Bill Gates pledged on Thursday to give away US$200 billion via his charitable foundation by 2045 and lashed out at Elon Musk, accusing the world’s richest man of “killing the world’s poorest children” through huge cuts to the US foreign aid budget.
The 69-year-old billionaire co-founder of Microsoft said he was speeding up his plans to divest almost all of his fortune and would close the foundation on December 31, 2045, earlier than previously planned. Gates said he hoped the money would help eradicate diseases like polio and malaria, end preventable deaths among women and children, and reduce global poverty.

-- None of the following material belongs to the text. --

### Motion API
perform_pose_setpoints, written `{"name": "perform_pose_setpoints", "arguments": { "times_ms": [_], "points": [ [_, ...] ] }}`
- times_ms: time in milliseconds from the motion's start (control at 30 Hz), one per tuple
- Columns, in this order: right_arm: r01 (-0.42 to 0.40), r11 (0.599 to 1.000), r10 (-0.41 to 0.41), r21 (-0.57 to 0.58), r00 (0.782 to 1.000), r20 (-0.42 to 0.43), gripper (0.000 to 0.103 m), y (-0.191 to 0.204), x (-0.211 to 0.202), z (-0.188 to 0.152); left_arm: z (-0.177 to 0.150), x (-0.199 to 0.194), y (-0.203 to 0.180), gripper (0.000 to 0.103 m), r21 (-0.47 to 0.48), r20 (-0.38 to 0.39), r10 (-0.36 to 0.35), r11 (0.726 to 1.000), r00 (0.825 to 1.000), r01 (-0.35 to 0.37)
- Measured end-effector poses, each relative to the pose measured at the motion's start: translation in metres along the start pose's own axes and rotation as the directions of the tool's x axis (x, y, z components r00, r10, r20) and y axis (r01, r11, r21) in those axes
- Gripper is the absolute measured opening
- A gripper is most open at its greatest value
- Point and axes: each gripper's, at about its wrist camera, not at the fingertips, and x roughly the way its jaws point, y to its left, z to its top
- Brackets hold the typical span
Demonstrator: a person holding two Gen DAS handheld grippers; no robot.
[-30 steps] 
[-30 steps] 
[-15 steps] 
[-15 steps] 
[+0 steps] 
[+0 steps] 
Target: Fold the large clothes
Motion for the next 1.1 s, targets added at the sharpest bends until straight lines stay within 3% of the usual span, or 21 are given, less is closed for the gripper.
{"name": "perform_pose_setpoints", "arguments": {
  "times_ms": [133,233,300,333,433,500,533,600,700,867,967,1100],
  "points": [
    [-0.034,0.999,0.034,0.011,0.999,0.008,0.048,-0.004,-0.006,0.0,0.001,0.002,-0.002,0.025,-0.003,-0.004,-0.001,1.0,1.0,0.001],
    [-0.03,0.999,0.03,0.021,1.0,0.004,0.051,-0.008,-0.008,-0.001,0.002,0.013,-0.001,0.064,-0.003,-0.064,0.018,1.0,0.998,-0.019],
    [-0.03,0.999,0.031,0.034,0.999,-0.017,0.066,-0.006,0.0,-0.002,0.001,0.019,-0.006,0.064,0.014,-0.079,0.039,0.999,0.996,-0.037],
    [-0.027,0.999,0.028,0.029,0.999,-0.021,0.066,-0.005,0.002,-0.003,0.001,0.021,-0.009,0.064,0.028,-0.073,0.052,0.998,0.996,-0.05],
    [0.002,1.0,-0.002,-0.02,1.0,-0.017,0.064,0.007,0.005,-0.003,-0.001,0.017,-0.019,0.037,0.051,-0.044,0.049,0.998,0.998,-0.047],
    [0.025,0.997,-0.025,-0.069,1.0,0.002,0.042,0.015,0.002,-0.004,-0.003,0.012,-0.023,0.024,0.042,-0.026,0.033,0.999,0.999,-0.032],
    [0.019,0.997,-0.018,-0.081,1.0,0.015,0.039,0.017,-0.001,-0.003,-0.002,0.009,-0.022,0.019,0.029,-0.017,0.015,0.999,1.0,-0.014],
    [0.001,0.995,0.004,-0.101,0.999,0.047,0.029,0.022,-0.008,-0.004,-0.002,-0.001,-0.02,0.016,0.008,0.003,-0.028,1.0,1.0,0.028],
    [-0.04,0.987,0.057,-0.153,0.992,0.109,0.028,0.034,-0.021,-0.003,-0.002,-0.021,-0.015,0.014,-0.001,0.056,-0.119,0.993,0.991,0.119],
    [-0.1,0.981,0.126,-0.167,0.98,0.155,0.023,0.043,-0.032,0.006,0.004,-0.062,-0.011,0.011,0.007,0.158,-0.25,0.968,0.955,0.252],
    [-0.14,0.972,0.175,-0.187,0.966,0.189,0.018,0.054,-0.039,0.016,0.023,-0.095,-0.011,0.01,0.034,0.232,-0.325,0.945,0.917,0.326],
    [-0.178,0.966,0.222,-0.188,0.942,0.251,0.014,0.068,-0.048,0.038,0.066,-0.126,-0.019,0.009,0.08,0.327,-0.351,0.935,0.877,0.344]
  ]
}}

His announcement follows moves by governments, including President Donald Trump’s administration, to slash international aid budgets. The US cuts have been overseen by the Musk-led Department of Government Efficiency.
“The picture of the world’s richest man killing the world’s poorest children is not a pretty one,” Gates told the Financial Times. In an interview with Reuters, Gates warned of a stark reversal to decades of progress in reducing mortality in the next four to six years due to the funding cuts.
“The number of deaths will start going up for the first time … it’s going to be millions more deaths because of the resources,” Gates told Reuters.
“I think governments will come back to caring about children surviving” over the next 20-year period though, he said. Gates and Musk, the CEO of Tesla and SpaceX, once agreed over the role of the wealthy in giving away money to help others, but have since clashed several times. “People will say a lot of things about me when I die, but I am determined that ‘he died rich’ will not be one of them,” Gates wrote in a post on his website.